Serological and parasitological response in chronic Chagas patients 3 years after nifurtimox treatment
1 Division of primary care medicine, Department of community medicine, primary care and emergency medicine, Geneva University Hospitals and University of Geneva, Geneva, Switzerland
2 Drug for Neglected Diseases Initiative, Geneva, Switzerland
3 Department of genetics and laboratory analysis, Geneva University Hospitals and University of Geneva, Geneva, Switzerland
4 National Reference Center for Parasitology, Department of Medicine, Division of Infectious Diseases, Research Institute of the McGill University Health Centre, Montreal General Hospital, Montreal, Canada
5 Division of international and humanitarian medicine, Department of community medicine, primary care and emergency medicine, Geneva University Hospitals and University of Geneva, Geneva, Switzerland
BMC Infectious Diseases 2013, 13:85 doi:10.1186/1471-2334-13-85Published: 13 February 2013
With declining vectorial transmission, Chagas disease predominantly affects adults nowadays. The efficacy of nifurtimox in the chronic phase in adult patients is poorly known, particularly in regions where there is no risk of reinfection. Recommendations for treatment outcome assessment rely on serological follow-up. We evaluated the serological and parasitological response to nifurtimox in a cohort of adult patients three years post-treatment in Switzerland.

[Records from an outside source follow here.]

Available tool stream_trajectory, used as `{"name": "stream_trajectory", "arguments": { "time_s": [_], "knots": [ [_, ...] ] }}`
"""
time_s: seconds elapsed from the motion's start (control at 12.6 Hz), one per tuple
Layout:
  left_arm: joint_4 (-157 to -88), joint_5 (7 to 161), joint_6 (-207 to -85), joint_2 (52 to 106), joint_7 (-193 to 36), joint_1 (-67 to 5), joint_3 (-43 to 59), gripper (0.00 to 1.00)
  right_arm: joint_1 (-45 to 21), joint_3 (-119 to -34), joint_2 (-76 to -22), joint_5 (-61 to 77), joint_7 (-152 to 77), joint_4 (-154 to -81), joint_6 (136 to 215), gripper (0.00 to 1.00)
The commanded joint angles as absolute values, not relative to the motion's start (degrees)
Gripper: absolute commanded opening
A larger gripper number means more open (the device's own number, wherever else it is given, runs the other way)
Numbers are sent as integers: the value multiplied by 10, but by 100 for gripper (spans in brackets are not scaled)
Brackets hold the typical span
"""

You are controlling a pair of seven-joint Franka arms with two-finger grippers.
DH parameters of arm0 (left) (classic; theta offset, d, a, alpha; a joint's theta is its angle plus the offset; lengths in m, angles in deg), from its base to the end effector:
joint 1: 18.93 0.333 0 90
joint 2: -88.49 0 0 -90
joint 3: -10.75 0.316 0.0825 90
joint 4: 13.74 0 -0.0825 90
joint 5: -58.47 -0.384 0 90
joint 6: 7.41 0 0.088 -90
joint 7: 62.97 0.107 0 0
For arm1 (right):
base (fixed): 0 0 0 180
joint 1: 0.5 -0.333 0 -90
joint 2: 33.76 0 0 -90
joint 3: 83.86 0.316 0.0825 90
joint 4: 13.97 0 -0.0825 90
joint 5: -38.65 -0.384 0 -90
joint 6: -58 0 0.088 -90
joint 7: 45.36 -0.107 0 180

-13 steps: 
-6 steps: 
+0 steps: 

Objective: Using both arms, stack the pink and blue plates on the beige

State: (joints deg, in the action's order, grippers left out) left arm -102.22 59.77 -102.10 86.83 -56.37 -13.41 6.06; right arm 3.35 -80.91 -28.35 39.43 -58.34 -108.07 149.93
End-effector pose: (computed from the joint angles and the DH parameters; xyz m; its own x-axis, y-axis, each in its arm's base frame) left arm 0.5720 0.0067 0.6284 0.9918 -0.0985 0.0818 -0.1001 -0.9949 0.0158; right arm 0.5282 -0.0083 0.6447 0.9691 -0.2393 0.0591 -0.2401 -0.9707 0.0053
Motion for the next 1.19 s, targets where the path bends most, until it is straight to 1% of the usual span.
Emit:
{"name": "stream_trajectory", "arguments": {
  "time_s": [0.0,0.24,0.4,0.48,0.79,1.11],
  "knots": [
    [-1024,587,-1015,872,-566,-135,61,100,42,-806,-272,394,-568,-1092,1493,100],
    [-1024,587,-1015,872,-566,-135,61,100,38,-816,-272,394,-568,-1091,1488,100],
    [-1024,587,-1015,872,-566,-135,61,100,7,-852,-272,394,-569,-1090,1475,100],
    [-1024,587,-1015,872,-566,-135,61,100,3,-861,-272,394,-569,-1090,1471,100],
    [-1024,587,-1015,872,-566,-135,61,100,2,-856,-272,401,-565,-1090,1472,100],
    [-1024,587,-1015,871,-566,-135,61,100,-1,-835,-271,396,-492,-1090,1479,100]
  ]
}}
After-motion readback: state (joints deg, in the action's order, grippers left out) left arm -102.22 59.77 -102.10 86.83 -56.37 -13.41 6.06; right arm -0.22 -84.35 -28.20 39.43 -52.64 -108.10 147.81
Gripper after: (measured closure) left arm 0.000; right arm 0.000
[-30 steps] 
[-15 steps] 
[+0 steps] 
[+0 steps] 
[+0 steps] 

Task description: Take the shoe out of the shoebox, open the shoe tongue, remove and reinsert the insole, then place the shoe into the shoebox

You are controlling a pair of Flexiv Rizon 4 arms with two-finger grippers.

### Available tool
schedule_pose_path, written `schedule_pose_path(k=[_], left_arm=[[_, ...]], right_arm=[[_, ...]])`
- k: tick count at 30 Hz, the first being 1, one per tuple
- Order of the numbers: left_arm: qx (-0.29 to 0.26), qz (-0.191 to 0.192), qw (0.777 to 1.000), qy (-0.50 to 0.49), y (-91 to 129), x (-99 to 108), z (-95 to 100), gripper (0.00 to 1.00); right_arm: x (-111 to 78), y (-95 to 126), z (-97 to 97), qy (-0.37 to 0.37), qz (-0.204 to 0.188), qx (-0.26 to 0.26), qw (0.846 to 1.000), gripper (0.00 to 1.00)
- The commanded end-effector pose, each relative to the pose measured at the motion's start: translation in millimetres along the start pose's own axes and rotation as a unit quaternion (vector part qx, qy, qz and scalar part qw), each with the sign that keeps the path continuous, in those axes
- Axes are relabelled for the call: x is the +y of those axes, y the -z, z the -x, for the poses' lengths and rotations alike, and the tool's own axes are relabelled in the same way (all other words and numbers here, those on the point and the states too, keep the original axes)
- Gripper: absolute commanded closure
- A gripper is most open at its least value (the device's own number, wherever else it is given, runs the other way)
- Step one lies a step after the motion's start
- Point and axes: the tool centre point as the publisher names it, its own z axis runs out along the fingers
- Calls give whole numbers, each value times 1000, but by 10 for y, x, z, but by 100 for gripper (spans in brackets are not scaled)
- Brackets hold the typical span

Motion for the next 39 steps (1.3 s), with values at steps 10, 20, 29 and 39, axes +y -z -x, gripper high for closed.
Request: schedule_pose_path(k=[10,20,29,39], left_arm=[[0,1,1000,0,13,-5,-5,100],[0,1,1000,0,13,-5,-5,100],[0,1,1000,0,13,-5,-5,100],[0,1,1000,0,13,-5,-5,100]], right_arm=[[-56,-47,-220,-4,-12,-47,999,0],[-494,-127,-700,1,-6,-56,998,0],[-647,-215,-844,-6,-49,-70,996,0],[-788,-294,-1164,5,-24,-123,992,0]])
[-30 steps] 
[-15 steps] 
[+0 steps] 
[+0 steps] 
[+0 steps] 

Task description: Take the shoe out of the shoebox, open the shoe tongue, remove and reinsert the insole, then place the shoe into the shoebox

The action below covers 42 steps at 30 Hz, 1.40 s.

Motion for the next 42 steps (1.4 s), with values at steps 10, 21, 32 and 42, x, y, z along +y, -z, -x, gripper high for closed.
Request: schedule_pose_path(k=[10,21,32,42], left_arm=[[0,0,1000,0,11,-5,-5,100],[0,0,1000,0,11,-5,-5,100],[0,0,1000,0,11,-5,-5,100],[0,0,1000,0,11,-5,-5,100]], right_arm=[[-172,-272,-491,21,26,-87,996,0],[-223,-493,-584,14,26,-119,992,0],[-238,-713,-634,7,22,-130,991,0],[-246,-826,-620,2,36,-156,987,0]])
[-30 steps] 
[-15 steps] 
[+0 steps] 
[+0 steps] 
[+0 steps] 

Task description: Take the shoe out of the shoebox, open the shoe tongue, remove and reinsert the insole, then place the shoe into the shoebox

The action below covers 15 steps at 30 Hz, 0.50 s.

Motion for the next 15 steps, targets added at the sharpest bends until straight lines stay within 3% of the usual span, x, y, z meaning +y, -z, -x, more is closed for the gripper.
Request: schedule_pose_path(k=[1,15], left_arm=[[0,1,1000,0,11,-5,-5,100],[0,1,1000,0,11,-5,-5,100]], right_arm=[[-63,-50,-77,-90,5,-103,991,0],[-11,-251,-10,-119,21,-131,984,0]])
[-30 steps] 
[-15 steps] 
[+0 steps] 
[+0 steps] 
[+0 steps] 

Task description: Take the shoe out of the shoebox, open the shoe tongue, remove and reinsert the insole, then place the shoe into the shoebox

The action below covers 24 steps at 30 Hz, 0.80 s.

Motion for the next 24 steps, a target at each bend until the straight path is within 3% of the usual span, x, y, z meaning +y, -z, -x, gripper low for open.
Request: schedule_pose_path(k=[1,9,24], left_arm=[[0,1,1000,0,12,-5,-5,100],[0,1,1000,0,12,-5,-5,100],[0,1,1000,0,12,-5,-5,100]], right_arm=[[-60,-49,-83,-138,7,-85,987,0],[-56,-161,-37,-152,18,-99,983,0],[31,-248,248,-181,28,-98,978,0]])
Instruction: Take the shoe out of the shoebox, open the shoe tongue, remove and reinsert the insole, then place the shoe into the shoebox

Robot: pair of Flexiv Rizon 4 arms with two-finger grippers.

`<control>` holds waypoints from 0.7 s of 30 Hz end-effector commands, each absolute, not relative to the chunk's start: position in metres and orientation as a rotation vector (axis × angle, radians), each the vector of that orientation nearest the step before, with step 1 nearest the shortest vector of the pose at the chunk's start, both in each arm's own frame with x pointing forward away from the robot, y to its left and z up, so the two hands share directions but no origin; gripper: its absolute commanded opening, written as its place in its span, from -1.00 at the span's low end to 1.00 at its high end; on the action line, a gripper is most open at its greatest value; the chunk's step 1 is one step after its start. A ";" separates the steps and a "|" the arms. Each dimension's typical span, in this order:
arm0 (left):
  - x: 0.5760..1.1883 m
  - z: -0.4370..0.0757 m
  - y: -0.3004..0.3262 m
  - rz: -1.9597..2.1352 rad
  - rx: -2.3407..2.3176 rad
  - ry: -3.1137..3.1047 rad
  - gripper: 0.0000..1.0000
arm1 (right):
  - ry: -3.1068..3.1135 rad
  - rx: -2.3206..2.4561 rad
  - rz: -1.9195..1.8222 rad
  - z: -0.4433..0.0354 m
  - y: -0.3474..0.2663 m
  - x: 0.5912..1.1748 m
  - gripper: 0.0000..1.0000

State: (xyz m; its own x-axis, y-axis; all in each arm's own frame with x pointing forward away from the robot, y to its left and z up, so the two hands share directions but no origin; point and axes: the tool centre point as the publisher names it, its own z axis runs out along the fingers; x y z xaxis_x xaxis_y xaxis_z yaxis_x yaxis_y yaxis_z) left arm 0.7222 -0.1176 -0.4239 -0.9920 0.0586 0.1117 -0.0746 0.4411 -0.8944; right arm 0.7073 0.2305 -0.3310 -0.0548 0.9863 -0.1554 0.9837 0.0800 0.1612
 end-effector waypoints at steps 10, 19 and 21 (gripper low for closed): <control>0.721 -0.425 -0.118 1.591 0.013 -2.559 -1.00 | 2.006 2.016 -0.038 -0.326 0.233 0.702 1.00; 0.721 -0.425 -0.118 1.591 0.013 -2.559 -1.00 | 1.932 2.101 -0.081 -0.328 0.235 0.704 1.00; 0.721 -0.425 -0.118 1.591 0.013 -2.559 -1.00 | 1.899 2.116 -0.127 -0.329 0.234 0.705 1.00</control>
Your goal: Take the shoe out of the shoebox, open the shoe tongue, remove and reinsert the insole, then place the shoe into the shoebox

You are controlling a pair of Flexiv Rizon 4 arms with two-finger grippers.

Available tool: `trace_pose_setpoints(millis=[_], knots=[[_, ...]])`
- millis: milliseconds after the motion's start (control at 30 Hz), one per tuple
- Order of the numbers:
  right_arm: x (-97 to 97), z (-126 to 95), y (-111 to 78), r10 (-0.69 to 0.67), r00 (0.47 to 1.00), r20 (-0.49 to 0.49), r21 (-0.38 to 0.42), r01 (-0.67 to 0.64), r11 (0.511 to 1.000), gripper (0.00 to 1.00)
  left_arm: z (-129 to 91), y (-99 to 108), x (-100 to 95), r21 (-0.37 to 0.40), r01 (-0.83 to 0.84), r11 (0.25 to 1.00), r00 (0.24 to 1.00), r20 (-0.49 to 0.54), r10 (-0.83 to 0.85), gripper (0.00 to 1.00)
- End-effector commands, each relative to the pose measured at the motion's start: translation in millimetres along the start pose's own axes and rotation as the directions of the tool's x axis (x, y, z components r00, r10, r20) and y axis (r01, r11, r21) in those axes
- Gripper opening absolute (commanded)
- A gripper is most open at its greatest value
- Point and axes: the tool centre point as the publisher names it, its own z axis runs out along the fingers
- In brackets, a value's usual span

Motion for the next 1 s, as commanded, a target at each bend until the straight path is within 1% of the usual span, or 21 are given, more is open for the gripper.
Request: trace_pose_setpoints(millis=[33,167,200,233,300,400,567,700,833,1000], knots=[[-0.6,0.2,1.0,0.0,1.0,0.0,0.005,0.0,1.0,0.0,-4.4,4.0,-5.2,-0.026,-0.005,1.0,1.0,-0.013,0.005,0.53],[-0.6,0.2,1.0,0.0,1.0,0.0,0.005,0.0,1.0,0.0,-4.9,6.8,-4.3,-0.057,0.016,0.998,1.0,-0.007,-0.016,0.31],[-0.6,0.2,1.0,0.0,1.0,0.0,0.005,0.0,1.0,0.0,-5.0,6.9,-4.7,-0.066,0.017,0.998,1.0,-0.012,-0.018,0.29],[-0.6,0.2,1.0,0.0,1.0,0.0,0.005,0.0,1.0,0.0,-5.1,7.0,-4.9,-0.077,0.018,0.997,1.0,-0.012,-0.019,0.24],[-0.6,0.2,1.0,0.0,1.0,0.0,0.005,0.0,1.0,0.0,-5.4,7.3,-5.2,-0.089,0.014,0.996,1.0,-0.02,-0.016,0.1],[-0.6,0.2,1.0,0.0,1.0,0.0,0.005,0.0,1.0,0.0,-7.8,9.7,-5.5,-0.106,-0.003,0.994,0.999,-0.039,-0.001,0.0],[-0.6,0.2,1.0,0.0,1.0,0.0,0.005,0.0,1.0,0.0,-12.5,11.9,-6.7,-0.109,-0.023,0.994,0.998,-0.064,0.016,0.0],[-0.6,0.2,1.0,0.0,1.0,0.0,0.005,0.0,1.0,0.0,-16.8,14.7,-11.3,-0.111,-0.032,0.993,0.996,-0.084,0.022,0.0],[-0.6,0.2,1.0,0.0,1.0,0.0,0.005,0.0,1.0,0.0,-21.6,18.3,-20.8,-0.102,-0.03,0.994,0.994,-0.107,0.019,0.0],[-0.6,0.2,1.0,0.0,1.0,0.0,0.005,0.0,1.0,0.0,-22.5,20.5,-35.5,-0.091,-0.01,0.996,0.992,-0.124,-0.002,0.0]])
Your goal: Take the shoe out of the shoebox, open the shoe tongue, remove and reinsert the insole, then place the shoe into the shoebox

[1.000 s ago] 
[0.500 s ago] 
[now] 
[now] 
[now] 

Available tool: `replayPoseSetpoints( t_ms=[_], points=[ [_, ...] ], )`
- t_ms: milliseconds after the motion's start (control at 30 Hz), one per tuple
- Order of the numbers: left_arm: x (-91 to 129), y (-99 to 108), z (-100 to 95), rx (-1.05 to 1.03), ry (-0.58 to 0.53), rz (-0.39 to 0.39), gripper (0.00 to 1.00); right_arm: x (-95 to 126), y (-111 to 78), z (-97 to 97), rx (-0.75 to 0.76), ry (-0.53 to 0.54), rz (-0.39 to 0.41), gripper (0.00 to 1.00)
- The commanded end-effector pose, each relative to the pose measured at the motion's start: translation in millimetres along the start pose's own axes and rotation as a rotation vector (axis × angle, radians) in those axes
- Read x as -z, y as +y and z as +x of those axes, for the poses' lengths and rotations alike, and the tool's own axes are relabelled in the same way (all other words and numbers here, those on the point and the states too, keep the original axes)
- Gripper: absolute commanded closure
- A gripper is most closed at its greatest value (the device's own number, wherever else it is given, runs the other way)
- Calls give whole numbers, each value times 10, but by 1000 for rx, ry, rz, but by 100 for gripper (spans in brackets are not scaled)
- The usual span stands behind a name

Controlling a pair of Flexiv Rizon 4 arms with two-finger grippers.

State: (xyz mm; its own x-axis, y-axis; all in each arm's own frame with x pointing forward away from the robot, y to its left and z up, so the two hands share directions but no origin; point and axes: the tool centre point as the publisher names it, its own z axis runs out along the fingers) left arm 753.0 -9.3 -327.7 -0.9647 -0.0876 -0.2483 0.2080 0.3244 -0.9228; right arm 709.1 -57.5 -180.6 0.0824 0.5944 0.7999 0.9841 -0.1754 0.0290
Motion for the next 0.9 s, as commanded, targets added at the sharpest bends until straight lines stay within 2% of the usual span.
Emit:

Patients treated with nifurtimox in 2008 during a cross-sectional study in Geneva, Switzerland, were contacted for follow-up in 2011. Two ELISAs and a rapid immunochromatographic test were used to test 2008 and 2011 serum samples simultaneously. In addition, conventional and real-time PCR were performed on 2011 samples.
Thirty-seven (84.1%) of 44 eligible patients, predominantly female, middle-aged, Bolivians at the indeterminate stage, were enrolled. All 2011 ELISA and immunochromatographic tests were positive. Twenty-eight (75.7%) patients presented a lower optical density (OD) in 2011 compared to 2008. This OD difference was significant in both commercial (P < 0.001) and in-house (P = 0.002) ELISAs. Agreement between the two ELISAs was low (Kappa = 0.469). All patients had negative conventional PCR results but one (2.7%) was positive with real-time PCR.
Our results highlight the inadequacy of serology for assessing response in adults, three years after treatment. In our cohort, 97.3% had results that could either indicate treatment failure or persistant humoral response despite treatment. The lack of accurate early post-treatment tests of cure prevents appropriate patients information and councelling. New follow-up tests are needed to assess treatments efficacy given the large adult population in need of antiparasitic therapy.